Hill: Now these electronic records, as I understand it, were part of the stimulus plan back in 2009, right?

Kliff: Yeah, they were part of that much, much larger stimulus bill.

Hill: And the whole idea was that they would kill the fax, that they would make this easier. So why didn’t it happen?

Kliff: Yeah, so we did see doctors adopt electronic records. More than 90 percent of American doctors now have gotten rid of paper at some level, have their records in the digital area. But there were no financial incentives in the stimulus law to connect the offices to one to the other. So the situation you have right now, which just seems very crazy, is that doctors are printing out their own electronic records, faxing it to another doctor office, and then that doctor uploads the printout of the record into their own electronic record. So it’s because there weren’t any sort of incentives for doctors to connect to each other that we have this digital, but really disconnected, health care system.

Hill: It’s clearly inconvenient, but are there other reasons it’s a bad idea that we still depend on these fax machines?

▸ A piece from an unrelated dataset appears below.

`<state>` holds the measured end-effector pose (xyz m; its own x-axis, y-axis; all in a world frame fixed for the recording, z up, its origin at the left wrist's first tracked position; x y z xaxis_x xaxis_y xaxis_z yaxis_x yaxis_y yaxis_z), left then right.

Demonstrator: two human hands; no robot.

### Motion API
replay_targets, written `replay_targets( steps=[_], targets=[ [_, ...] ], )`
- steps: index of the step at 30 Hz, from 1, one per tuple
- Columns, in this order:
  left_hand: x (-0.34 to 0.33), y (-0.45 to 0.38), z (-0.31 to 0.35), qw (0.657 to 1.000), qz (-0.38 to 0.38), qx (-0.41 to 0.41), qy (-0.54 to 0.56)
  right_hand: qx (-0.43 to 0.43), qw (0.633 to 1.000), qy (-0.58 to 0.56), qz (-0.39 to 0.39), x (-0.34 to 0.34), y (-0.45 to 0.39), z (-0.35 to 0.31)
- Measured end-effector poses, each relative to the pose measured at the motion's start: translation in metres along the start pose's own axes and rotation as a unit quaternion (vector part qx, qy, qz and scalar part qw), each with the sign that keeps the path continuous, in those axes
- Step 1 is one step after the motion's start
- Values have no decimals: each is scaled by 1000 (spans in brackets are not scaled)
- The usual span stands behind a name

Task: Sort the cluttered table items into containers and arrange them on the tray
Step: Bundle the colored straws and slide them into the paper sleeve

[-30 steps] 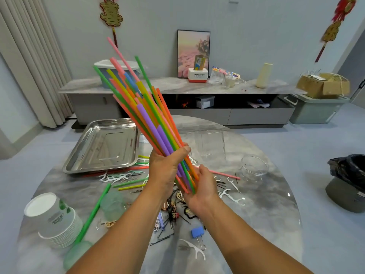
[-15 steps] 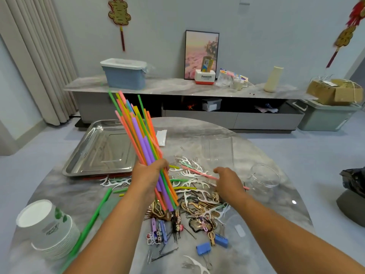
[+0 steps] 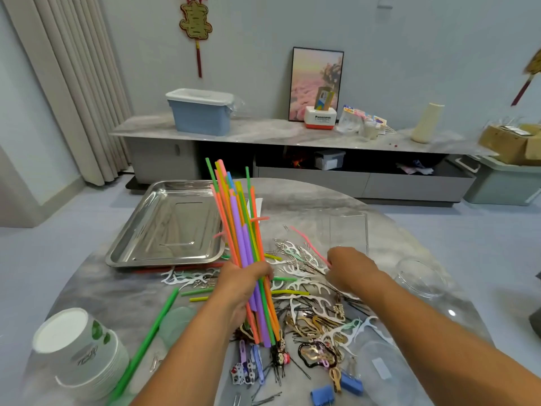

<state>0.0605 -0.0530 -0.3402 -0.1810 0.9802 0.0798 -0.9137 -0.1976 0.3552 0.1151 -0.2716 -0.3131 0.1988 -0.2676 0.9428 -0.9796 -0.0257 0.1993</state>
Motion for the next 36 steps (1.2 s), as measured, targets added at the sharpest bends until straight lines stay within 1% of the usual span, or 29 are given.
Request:
replay_targets(
  steps=[2, 3, 4, 6, 7, 9, 11, 13, 15, 17, 19, 21, 25, 26, 27, 30, 33, 34, 35, 36],
  targets=[
    [-3, 4, 1, 1000, -10, -1, -2, 4, 992, -128, 1, 4, 4, -15],
    [-4, 6, 3, 1000, -13, -2, -1, 13, 977, -214, -1, 5, 7, -24],
    [-5, 7, 4, 1000, -17, -4, 1, 17, 950, -312, -7, 5, 10, -33],
    [-8, 10, 5, 999, -31, -6, 1, 6, 873, -487, -32, 5, 12, -51],
    [-9, 12, 6, 999, -42, -5, -2, -9, 837, -545, -42, 6, 10, -59],
    [-9, 17, 5, 998, -65, 4, -11, -67, 777, -624, -57, 5, 2, -69],
    [-6, 19, 3, 996, -87, 15, -26, -122, 726, -672, -86, 2, -9, -76],
    [-2, 20, 2, 994, -105, 21, -31, -151, 694, -692, -133, -4, -20, -81],
    [3, 17, 2, 993, -114, 28, -30, -160, 677, -692, -193, -14, -27, -85],
    [7, 14, 2, 992, -121, 29, -36, -158, 670, -682, -248, -22, -34, -91],
    [11, 11, 1, 990, -127, 31, -46, -153, 659, -681, -281, -30, -37, -98],
    [14, 8, -1, 989, -137, 35, -53, -155, 633, -701, -290, -34, -39, -106],
    [19, 5, 0, 983, -168, 43, -58, -164, 581, -755, -255, -33, -49, -113],
    [22, 4, 1, 982, -176, 44, -55, -163, 574, -765, -241, -28, -52, -114],
    [24, 3, 3, 981, -183, 43, -50, -157, 575, -772, -222, -22, -56, -114],
    [35, 3, 11, 979, -196, 40, -23, -143, 625, -755, -140, 2, -71, -113],
    [46, 1, 19, 985, -167, 33, 4, -140, 646, -745, -94, 18, -81, -109],
    [50, -1, 21, 989, -146, 35, 13, -138, 660, -733, -88, 20, -82, -108],
    [53, -3, 22, 991, -123, 41, 24, -133, 684, -712, -85, 18, -82, -106],
    [57, -7, 22, 993, -97, 50, 39, -123, 721, -677, -86, 15, -82, -105]
  ],
)
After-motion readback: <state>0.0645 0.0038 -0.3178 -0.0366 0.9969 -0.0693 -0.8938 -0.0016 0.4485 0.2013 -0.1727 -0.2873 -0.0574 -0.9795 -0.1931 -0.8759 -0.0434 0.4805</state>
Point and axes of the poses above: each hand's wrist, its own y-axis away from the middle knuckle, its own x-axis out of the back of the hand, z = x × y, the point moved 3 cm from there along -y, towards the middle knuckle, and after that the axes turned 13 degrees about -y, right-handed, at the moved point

Kliff: Yeah, it can be harmful for patients’ health, especially in an emergency situation where someone comes into an office, and they’re trying to figure out what’s wrong with this person. And you know, I talked to doctors who say it can take days to get your fax returned, because you’re faxing it, you’re calling to see if the fax was received. Maybe the line was busy, and all the while, you know, doctors are trying to figure out what’s wrong with this patient? So it makes our care worse when our doctors aren’t able to talk to our other doctors and are relying on this really outdated technology.

Hill: What would it take to actually kill the fax machine? To successfully kill the fax machine?

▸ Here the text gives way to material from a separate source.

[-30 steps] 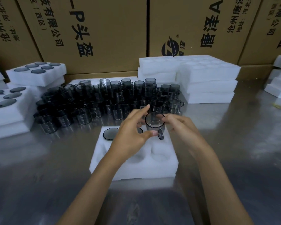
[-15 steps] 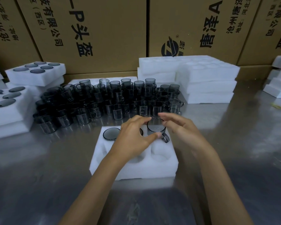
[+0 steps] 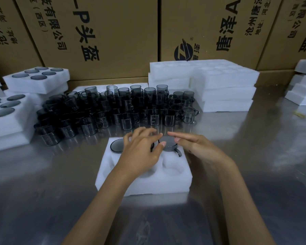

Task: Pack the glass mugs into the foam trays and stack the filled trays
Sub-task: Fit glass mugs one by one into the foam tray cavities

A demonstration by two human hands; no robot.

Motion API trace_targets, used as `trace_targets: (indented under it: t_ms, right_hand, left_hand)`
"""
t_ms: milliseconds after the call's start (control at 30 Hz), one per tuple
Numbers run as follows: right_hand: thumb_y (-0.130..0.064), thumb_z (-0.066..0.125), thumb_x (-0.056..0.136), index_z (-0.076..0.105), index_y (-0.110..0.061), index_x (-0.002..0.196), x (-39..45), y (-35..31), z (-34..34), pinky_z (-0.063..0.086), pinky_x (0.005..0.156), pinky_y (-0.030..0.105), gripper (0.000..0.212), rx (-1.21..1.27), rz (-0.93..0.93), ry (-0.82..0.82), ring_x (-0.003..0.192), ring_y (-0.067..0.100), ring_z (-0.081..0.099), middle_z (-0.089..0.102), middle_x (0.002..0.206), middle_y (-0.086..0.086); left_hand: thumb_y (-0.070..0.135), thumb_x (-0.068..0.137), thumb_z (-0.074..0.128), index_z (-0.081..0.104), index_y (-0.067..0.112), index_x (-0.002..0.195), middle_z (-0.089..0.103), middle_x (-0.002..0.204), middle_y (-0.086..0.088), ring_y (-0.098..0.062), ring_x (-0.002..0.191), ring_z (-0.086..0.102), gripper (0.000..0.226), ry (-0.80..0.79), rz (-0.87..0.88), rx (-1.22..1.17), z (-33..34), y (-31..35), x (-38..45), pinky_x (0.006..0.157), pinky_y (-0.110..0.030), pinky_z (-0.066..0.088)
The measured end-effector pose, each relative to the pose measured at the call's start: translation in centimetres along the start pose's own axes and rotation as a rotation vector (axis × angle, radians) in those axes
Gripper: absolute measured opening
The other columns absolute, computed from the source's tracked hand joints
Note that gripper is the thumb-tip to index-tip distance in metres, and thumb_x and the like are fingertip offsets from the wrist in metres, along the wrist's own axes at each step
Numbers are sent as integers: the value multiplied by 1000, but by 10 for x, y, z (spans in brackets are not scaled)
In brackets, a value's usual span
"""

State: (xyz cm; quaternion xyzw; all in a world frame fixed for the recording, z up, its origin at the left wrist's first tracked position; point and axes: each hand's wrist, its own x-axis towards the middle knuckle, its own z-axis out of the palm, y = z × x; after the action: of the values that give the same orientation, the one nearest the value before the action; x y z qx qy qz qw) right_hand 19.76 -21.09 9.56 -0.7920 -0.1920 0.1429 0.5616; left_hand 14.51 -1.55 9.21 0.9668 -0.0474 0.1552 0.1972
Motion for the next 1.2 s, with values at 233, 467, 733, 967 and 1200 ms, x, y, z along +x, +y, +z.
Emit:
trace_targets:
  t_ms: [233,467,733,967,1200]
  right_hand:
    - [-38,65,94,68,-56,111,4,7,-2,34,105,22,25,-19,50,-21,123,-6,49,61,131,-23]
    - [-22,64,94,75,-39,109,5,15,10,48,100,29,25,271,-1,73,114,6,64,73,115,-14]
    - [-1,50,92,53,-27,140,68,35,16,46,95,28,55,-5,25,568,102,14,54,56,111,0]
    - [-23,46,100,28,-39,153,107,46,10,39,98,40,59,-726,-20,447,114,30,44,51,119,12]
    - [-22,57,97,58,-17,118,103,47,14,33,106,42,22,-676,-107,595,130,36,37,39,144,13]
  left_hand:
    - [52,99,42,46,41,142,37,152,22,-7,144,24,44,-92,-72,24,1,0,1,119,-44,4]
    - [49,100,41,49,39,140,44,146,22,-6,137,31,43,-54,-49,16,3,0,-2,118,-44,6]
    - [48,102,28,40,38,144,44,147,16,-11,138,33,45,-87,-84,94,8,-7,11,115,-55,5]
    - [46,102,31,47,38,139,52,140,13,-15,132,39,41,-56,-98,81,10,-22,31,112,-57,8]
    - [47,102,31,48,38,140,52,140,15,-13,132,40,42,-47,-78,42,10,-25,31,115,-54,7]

Kliff: So depending on who you talk to, you get a lot of different opinions. The Obama-era folks who started this plan, they seem to think you need to outlaw the fax machine. You need to say, you know, “By 2020, 2025, this is not an acceptable way to transfer information. You’re going to have to upgrade.” The Trump administration has a pretty different take. They think by getting rid of certain regulations, by making it easier for electronic records to talk to each other, that they can encourage doctors to adopt email without that kind of mandate.

Hill: Any bets here? How much longer we’re going to hear that fax machine buzzing sound in the back of our doctors’ offices?

Kliff: I came away from this podcast episode pretty pessimistic. The fax was here to stay for a while, just because it has survived for so long. It is so integral to many, many doctors’ offices, and there just aren’t economic incentives right now for doctors to connect with each other. And I think until there are, it’s going to be hard for a hospital to invest the money you would need to move off of a fax machine.